* **WHAT IS BEING ASKED**
Give back, word for word, only the lines from the one containing "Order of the" to the end of the listing below.

* **LISTED ENTRIES**

******

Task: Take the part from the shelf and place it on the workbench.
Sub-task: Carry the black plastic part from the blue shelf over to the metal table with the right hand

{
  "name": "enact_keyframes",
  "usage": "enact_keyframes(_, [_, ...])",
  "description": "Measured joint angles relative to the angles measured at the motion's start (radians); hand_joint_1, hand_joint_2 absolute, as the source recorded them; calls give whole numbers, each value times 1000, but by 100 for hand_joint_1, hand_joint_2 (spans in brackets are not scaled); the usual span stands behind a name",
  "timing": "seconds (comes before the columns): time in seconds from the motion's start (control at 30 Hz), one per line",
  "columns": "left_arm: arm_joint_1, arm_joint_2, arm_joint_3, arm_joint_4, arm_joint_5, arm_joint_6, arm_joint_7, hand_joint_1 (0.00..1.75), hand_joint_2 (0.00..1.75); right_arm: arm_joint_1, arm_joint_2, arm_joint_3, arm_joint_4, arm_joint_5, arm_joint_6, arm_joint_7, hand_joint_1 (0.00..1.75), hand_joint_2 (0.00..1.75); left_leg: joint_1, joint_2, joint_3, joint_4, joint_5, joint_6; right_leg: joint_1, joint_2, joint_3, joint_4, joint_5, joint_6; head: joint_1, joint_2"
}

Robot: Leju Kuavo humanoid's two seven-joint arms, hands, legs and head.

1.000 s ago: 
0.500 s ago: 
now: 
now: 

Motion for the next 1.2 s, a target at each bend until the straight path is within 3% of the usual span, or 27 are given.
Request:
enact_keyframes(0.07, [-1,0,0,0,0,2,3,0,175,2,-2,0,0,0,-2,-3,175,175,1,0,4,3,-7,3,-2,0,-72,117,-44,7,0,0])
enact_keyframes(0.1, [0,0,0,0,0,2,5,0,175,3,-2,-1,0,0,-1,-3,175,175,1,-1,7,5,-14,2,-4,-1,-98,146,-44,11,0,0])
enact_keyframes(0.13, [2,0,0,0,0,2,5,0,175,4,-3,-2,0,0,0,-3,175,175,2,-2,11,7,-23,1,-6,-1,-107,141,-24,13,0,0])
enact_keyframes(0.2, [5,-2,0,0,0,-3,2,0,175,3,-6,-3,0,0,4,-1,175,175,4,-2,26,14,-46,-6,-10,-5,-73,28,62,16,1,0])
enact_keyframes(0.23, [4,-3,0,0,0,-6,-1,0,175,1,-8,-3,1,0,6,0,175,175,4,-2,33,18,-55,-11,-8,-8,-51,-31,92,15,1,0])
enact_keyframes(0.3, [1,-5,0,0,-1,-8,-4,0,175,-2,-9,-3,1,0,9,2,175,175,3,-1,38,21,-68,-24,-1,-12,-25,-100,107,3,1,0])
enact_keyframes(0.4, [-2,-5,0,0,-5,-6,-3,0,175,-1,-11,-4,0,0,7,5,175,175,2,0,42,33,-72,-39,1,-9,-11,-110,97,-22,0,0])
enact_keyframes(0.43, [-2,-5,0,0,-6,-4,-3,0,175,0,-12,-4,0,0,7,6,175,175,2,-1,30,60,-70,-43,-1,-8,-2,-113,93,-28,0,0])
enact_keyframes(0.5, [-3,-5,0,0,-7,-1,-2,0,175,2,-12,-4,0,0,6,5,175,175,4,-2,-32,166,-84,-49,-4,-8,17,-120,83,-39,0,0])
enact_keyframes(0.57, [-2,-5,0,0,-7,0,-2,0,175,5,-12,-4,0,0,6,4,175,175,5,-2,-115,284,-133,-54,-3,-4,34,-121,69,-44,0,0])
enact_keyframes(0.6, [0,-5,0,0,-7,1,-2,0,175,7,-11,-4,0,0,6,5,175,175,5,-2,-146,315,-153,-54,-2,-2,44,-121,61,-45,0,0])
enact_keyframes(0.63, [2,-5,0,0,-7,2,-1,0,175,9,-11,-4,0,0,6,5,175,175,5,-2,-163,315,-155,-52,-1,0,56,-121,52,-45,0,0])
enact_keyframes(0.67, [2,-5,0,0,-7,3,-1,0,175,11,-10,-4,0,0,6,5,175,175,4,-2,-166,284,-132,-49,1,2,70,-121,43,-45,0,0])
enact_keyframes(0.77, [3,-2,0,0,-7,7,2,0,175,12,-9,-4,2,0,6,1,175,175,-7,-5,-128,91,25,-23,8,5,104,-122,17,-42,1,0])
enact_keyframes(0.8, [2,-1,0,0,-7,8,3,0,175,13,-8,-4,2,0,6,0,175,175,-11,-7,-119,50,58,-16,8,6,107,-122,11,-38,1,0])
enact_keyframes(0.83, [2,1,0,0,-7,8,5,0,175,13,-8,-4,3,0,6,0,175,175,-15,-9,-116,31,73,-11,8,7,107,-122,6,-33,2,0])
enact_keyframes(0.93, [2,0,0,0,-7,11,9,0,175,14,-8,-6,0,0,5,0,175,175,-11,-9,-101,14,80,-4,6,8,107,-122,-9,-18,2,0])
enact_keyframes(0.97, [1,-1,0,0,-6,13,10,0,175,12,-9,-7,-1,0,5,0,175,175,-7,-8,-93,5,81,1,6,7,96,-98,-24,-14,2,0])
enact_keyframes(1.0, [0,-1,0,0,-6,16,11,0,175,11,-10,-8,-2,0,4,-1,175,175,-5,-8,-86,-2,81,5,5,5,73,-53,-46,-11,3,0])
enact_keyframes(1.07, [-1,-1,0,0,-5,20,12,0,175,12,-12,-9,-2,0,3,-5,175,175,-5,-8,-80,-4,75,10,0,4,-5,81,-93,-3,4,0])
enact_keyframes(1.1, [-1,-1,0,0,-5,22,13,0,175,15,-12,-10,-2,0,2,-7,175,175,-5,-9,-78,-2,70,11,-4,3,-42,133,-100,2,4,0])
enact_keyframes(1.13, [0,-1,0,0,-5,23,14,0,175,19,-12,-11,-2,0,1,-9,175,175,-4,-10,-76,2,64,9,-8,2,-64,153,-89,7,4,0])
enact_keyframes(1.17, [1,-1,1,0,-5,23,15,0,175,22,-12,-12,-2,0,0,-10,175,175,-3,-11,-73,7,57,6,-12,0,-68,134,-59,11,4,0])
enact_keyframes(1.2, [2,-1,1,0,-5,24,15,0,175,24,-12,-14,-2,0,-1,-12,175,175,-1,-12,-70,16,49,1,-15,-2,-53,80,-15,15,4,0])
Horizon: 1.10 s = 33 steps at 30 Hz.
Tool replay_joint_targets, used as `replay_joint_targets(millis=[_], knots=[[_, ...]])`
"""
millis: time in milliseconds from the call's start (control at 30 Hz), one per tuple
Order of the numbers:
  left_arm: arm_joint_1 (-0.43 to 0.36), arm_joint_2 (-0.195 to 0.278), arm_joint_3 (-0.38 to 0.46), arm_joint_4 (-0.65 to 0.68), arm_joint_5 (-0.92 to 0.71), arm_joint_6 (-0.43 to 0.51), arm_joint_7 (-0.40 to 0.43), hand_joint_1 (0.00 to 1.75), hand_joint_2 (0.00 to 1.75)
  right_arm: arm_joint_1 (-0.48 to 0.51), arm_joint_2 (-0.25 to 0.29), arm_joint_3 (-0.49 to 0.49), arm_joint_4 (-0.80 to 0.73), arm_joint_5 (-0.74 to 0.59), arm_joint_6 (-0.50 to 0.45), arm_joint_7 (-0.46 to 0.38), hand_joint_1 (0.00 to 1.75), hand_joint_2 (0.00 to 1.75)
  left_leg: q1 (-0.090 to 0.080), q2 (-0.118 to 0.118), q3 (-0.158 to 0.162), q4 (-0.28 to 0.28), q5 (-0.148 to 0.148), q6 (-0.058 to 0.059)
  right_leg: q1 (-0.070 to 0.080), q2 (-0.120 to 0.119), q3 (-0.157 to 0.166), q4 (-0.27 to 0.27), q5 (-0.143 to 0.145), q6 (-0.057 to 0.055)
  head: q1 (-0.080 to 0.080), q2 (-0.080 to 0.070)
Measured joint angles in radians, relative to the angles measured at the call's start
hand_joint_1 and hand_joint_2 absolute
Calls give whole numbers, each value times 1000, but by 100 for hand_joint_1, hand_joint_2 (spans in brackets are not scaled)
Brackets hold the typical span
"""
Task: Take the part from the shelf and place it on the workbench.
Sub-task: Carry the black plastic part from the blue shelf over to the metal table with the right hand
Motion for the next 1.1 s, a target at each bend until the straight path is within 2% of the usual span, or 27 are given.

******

* **TASK ANSWER**
Order of the numbers:
  left_arm: arm_joint_1 (-0.43 to 0.36), arm_joint_2 (-0.195 to 0.278), arm_joint_3 (-0.38 to 0.46), arm_joint_4 (-0.65 to 0.68), arm_joint_5 (-0.92 to 0.71), arm_joint_6 (-0.43 to 0.51), arm_joint_7 (-0.40 to 0.43), hand_joint_1 (0.00 to 1.75), hand_joint_2 (0.00 to 1.75)
  right_arm: arm_joint_1 (-0.48 to 0.51), arm_joint_2 (-0.25 to 0.29), arm_joint_3 (-0.49 to 0.49), arm_joint_4 (-0.80 to 0.73), arm_joint_5 (-0.74 to 0.59), arm_joint_6 (-0.50 to 0.45), arm_joint_7 (-0.46 to 0.38), hand_joint_1 (0.00 to 1.75), hand_joint_2 (0.00 to 1.75)
  left_leg: q1 (-0.090 to 0.080), q2 (-0.118 to 0.118), q3 (-0.158 to 0.162), q4 (-0.28 to 0.28), q5 (-0.148 to 0.148), q6 (-0.058 to 0.059)
  right_leg: q1 (-0.070 to 0.080), q2 (-0.120 to 0.119), q3 (-0.157 to 0.166), q4 (-0.27 to 0.27), q5 (-0.143 to 0.145), q6 (-0.057 to 0.055)
  head: q1 (-0.080 to 0.080), q2 (-0.080 to 0.070)
Measured joint angles in radians, relative to the angles measured at the call's start
hand_joint_1 and hand_joint_2 absolute
Calls give whole numbers, each value times 1000, but by 100 for hand_joint_1, hand_joint_2 (spans in brackets are not scaled)
Brackets hold the typical span
"""
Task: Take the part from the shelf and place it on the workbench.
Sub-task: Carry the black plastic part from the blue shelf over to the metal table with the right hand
Motion for the next 1.1 s, a target at each bend until the straight path is within 2% of the usual span, or 27 are given.

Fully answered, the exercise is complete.